= Prompt =
The lines below should be written out again in full, exactly as they are.

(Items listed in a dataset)

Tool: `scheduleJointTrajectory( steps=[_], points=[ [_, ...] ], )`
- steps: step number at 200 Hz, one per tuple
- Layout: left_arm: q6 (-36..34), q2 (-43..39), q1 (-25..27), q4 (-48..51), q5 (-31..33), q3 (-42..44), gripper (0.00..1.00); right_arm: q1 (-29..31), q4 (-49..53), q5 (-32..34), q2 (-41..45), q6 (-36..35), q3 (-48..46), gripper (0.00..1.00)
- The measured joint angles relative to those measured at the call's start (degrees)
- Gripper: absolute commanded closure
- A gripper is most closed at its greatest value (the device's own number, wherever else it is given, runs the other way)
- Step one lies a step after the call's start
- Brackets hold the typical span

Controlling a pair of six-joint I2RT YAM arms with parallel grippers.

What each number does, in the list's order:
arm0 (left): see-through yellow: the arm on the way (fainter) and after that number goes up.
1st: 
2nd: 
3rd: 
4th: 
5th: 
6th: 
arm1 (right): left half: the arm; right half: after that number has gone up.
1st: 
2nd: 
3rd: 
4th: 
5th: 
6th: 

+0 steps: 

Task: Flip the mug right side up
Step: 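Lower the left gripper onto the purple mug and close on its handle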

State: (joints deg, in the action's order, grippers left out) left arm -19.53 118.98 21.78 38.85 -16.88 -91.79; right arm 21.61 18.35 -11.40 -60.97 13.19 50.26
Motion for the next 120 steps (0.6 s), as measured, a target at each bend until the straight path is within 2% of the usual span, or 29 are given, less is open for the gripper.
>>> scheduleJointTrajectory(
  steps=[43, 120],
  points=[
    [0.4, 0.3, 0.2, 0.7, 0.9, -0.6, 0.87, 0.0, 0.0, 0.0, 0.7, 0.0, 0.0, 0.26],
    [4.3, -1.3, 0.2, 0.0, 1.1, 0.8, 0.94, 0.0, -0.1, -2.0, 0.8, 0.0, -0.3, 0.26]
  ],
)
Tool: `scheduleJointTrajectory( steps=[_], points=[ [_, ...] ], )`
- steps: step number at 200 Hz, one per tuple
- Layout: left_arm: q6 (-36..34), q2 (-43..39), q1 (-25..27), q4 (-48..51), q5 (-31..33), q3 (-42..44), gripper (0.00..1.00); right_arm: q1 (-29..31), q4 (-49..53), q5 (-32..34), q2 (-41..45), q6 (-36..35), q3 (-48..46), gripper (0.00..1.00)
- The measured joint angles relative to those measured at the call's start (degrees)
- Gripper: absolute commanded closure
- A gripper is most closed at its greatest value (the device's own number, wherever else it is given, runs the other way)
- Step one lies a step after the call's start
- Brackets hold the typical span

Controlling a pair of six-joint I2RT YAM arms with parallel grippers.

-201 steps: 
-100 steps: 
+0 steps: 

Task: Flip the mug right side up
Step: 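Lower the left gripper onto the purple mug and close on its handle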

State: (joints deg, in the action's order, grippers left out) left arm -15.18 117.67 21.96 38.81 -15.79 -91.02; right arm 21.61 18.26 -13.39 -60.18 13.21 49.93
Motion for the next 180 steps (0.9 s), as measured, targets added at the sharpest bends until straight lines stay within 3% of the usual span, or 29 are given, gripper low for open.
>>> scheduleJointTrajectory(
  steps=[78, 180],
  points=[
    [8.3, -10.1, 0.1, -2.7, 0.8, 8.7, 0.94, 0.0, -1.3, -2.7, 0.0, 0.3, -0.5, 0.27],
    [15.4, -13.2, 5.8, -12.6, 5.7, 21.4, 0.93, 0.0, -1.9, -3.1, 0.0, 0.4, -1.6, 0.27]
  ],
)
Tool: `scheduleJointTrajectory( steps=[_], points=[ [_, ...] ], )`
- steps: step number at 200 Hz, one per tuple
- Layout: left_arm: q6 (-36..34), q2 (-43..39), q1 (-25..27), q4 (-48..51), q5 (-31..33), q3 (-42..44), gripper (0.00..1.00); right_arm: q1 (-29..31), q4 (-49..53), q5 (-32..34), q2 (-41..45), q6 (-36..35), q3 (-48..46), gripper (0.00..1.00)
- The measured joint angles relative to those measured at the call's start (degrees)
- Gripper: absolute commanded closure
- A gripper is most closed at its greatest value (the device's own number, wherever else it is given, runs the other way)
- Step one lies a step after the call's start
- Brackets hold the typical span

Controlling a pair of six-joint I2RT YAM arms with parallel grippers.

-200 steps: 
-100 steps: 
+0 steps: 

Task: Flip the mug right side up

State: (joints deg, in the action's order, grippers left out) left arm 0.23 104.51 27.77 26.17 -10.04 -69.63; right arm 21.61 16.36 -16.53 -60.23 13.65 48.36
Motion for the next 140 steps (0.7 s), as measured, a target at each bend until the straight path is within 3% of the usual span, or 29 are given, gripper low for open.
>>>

= Output =
Tool: `scheduleJointTrajectory( steps=[_], points=[ [_, ...] ], )`
- steps: step number at 200 Hz, one per tuple
- Layout: left_arm: q6 (-36..34), q2 (-43..39), q1 (-25..27), q4 (-48..51), q5 (-31..33), q3 (-42..44), gripper (0.00..1.00); right_arm: q1 (-29..31), q4 (-49..53), q5 (-32..34), q2 (-41..45), q6 (-36..35), q3 (-48..46), gripper (0.00..1.00)
- The measured joint angles relative to those measured at the call's start (degrees)
- Gripper: absolute commanded closure
- A gripper is most closed at its greatest value (the device's own number, wherever else it is given, runs the other way)
- Step one lies a step after the call's start
- Brackets hold the typical span

Controlling a pair of six-joint I2RT YAM arms with parallel grippers.

What each number does, in the list's order:
arm0 (left): see-through yellow: the arm on the way (fainter) and after that number goes up.
1st: 
2nd: 
3rd: 
4th: 
5th: 
6th: 
arm1 (right): left half: the arm; right half: after that number has gone up.
1st: 
2nd: 
3rd: 
4th: 
5th: 
6th: 

+0 steps: 

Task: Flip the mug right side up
Step: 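Lower the left gripper onto the purple mug and close on its handle
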
State: (joints deg, in the action's order, grippers left out) left arm -19.53 118.98 21.78 38.85 -16.88 -91.79; right arm 21.61 18.35 -11.40 -60.97 13.19 50.26
Motion for the next 120 steps (0.6 s), as measured, a target at each bend until the straight path is within 2% of the usual span, or 29 are given, less is open for the gripper.
>>> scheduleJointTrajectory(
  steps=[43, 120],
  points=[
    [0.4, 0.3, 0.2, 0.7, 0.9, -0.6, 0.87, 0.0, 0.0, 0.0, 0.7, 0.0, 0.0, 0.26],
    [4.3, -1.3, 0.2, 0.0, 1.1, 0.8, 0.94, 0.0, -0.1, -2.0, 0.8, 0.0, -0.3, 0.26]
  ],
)
Tool: `scheduleJointTrajectory( steps=[_], points=[ [_, ...] ], )`
- steps: step number at 200 Hz, one per tuple
- Layout: left_arm: q6 (-36..34), q2 (-43..39), q1 (-25..27), q4 (-48..51), q5 (-31..33), q3 (-42..44), gripper (0.00..1.00); right_arm: q1 (-29..31), q4 (-49..53), q5 (-32..34), q2 (-41..45), q6 (-36..35), q3 (-48..46), gripper (0.00..1.00)
- The measured joint angles relative to those measured at the call's start (degrees)
- Gripper: absolute commanded closure
- A gripper is most closed at its greatest value (the device's own number, wherever else it is given, runs the other way)
- Step one lies a step after the call's start
- Brackets hold the typical span

Controlling a pair of six-joint I2RT YAM arms with parallel grippers.

-201 steps: 
-100 steps: 
+0 steps: 

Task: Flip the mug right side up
Step: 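Lower the left gripper onto the purple mug and close on its handle
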
State: (joints deg, in the action's order, grippers left out) left arm -15.18 117.67 21.96 38.81 -15.79 -91.02; right arm 21.61 18.26 -13.39 -60.18 13.21 49.93
Motion for the next 180 steps (0.9 s), as measured, targets added at the sharpest bends until straight lines stay within 3% of the usual span, or 29 are given, gripper low for open.
>>> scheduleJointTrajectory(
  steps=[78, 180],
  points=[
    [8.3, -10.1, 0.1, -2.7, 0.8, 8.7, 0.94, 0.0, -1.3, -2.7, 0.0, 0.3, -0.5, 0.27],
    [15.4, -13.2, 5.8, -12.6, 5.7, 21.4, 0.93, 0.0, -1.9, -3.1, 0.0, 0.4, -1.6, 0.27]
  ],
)
Tool: `scheduleJointTrajectory( steps=[_], points=[ [_, ...] ], )`
- steps: step number at 200 Hz, one per tuple
- Layout: left_arm: q6 (-36..34), q2 (-43..39), q1 (-25..27), q4 (-48..51), q5 (-31..33), q3 (-42..44), gripper (0.00..1.00); right_arm: q1 (-29..31), q4 (-49..53), q5 (-32..34), q2 (-41..45), q6 (-36..35), q3 (-48..46), gripper (0.00..1.00)
- The measured joint angles relative to those measured at the call's start (degrees)
- Gripper: absolute commanded closure
- A gripper is most closed at its greatest value (the device's own number, wherever else it is given, runs the other way)
- Step one lies a step after the call's start
- Brackets hold the typical span

Controlling a pair of six-joint I2RT YAM arms with parallel grippers.

-200 steps: 
-100 steps: 
+0 steps: 

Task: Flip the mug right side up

State: (joints deg, in the action's order, grippers left out) left arm 0.23 104.51 27.77 26.17 -10.04 -69.63; right arm 21.61 16.36 -16.53 -60.23 13.65 48.36
Motion for the next 140 steps (0.7 s), as measured, a target at each bend until the straight path is within 3% of the usual span, or 29 are given, gripper low for open.
>>>

That completes the answer, and no more is expected.